**Task input:**
━━━━━━━━━━━━━━━━

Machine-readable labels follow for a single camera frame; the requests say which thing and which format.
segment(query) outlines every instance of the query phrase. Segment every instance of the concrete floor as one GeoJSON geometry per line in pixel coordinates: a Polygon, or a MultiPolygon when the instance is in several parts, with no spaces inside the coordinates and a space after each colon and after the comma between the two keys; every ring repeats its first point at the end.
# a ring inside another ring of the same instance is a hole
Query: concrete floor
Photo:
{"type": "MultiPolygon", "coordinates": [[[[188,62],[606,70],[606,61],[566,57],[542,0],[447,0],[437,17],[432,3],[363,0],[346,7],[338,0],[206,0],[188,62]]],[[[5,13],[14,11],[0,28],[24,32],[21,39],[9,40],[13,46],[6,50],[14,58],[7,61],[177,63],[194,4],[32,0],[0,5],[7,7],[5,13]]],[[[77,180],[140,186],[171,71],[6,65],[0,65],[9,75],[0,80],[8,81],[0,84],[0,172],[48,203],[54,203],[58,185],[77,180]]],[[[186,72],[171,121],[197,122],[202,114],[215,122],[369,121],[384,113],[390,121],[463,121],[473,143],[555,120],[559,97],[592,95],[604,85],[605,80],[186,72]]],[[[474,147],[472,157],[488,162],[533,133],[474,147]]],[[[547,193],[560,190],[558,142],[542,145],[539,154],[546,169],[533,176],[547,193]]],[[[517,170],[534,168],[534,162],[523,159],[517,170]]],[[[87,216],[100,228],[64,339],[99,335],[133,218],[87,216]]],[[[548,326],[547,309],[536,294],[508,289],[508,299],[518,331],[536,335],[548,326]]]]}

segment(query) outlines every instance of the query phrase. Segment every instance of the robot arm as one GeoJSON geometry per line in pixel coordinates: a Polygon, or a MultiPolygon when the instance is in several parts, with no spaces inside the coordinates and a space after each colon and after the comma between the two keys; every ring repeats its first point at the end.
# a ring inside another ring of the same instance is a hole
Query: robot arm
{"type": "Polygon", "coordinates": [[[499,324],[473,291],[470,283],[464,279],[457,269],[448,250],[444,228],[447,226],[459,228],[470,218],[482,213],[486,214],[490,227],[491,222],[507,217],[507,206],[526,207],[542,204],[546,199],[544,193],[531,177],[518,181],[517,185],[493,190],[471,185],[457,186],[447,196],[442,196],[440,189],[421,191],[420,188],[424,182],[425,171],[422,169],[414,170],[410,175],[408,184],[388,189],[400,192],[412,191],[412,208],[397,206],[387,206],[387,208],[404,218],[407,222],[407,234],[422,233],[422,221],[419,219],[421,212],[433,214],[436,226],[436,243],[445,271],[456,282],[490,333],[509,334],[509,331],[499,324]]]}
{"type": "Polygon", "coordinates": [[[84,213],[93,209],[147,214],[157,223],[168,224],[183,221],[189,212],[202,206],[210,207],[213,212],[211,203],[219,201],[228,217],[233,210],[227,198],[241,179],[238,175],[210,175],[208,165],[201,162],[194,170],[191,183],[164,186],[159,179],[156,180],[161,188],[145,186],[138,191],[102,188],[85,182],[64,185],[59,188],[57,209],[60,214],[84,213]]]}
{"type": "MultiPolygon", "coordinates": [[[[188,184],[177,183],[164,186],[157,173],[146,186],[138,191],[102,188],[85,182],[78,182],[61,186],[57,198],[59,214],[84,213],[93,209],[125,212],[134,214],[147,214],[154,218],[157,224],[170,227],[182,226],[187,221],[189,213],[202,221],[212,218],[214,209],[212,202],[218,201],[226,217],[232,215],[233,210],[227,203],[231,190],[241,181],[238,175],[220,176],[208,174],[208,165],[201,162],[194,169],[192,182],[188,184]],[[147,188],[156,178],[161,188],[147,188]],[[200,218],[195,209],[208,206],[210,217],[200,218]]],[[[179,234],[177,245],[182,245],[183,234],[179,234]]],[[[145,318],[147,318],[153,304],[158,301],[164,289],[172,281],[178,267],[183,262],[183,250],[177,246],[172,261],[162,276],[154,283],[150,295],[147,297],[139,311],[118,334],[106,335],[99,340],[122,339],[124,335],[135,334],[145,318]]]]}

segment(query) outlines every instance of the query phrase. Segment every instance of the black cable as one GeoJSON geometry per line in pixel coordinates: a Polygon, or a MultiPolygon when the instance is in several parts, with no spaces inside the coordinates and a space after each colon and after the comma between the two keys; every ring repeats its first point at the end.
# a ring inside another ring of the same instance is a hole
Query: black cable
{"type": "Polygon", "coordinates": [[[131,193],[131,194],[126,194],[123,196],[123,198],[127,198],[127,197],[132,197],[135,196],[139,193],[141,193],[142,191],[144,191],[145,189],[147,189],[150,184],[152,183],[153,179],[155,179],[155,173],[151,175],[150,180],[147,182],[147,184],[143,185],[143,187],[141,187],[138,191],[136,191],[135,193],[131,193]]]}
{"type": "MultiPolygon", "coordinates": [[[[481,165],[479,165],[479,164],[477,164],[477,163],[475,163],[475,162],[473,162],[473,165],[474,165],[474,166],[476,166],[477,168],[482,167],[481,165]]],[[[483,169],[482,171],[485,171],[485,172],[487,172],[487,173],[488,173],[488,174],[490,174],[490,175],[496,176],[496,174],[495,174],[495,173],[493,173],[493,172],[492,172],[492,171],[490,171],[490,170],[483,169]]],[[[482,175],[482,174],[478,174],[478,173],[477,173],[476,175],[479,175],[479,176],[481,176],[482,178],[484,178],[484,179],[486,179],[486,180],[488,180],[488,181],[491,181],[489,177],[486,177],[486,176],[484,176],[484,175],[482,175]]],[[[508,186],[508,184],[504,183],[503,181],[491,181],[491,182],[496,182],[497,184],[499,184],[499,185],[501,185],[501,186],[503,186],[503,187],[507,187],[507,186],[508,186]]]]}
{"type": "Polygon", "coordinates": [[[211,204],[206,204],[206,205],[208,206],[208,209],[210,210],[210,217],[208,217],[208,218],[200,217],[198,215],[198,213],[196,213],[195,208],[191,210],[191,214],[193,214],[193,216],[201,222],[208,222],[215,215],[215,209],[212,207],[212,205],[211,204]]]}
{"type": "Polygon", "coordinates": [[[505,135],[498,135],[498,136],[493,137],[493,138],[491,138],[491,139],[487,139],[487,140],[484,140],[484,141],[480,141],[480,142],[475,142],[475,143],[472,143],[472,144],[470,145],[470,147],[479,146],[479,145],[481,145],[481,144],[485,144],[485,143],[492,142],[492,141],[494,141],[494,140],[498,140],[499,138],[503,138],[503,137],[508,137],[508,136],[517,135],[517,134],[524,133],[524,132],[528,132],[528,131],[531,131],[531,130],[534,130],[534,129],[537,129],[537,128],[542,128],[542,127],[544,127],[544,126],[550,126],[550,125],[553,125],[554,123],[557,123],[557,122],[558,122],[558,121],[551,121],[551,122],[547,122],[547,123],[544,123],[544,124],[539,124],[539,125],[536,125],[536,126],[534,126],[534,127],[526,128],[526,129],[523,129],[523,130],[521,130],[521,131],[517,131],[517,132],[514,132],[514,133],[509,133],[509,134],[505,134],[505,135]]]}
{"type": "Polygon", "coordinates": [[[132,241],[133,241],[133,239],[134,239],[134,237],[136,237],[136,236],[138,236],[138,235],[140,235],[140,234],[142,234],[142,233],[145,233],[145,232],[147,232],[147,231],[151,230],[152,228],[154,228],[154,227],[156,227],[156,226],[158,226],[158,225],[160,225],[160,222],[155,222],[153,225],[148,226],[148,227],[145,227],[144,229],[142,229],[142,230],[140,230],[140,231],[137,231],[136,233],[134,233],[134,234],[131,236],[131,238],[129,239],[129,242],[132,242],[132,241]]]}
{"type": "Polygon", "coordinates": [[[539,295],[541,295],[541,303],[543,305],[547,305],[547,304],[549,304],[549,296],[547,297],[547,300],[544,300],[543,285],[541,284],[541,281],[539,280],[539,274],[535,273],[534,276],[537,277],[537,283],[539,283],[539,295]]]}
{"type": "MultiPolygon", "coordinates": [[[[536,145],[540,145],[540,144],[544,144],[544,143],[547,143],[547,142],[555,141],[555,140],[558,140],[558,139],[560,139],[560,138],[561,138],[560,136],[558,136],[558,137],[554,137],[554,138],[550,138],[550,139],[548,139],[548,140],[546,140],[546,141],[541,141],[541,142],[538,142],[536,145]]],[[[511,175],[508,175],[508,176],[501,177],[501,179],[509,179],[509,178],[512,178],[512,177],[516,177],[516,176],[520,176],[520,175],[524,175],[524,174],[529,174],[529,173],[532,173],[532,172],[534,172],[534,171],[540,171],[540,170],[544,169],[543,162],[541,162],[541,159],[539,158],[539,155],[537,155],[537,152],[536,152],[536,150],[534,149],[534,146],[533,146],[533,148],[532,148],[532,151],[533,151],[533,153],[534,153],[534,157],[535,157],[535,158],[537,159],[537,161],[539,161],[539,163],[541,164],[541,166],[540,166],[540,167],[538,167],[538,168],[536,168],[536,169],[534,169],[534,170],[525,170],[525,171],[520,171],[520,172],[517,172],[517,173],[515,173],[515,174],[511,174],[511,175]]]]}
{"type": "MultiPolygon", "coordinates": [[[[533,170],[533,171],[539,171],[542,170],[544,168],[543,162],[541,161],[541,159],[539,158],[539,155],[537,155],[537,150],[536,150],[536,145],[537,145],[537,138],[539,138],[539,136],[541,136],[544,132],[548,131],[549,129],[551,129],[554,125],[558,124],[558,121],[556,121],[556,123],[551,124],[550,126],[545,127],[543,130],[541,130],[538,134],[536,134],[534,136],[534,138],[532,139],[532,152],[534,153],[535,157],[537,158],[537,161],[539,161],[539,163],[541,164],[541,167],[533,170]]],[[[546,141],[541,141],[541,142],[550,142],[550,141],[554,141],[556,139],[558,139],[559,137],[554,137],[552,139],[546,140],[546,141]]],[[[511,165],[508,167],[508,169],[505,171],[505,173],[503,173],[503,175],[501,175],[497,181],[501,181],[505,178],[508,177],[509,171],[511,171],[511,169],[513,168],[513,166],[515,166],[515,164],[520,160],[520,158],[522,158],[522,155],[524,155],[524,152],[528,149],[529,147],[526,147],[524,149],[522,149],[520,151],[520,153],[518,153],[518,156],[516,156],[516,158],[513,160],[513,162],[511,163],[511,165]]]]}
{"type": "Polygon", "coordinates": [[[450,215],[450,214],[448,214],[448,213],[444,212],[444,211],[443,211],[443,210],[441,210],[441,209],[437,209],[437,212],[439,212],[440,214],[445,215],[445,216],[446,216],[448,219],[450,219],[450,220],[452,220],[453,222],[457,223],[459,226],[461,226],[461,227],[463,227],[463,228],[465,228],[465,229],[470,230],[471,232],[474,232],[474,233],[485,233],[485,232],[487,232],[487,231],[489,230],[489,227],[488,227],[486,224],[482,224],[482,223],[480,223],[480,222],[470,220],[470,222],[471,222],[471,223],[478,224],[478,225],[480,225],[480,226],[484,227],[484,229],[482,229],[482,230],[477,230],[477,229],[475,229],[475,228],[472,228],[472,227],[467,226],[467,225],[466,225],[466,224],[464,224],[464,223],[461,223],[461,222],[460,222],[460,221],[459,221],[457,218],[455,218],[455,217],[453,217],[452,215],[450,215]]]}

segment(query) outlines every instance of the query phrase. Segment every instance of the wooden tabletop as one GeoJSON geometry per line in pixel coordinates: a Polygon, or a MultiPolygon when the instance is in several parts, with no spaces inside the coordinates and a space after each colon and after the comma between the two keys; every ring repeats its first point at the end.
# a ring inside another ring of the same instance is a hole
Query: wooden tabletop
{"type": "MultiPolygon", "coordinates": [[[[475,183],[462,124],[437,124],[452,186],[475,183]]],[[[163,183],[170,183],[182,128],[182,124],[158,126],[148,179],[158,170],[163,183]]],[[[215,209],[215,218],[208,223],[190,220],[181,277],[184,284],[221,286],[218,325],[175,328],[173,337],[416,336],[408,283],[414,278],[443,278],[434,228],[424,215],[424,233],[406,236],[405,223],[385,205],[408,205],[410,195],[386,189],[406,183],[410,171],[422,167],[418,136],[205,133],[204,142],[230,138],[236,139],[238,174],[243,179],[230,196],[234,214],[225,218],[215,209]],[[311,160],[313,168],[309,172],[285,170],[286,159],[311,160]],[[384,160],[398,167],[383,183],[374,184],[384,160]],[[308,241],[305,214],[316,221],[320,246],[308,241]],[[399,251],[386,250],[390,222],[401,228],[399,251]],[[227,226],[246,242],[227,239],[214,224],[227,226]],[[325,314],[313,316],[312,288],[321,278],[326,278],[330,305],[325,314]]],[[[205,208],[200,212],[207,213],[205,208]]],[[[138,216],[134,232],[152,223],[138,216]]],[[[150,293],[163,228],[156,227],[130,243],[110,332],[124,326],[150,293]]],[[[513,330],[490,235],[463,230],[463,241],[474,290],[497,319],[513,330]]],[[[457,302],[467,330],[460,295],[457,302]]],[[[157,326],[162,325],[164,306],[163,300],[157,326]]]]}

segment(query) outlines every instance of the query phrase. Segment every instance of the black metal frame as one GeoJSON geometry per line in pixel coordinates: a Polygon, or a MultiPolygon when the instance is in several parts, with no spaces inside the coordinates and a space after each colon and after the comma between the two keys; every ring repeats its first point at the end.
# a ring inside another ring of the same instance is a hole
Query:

━━━━━━━━━━━━━━━━

**About this exercise:** Copy out each line of the data that has the word "concrete" in it.

**Your solution:**
segment(query) outlines every instance of the query phrase. Segment every instance of the concrete floor as one GeoJSON geometry per line in pixel coordinates: a Polygon, or a MultiPolygon when the instance is in several parts, with no spaces inside the coordinates and a space after each colon and after the comma between the two keys; every ring repeats its first point at the end.
Query: concrete floor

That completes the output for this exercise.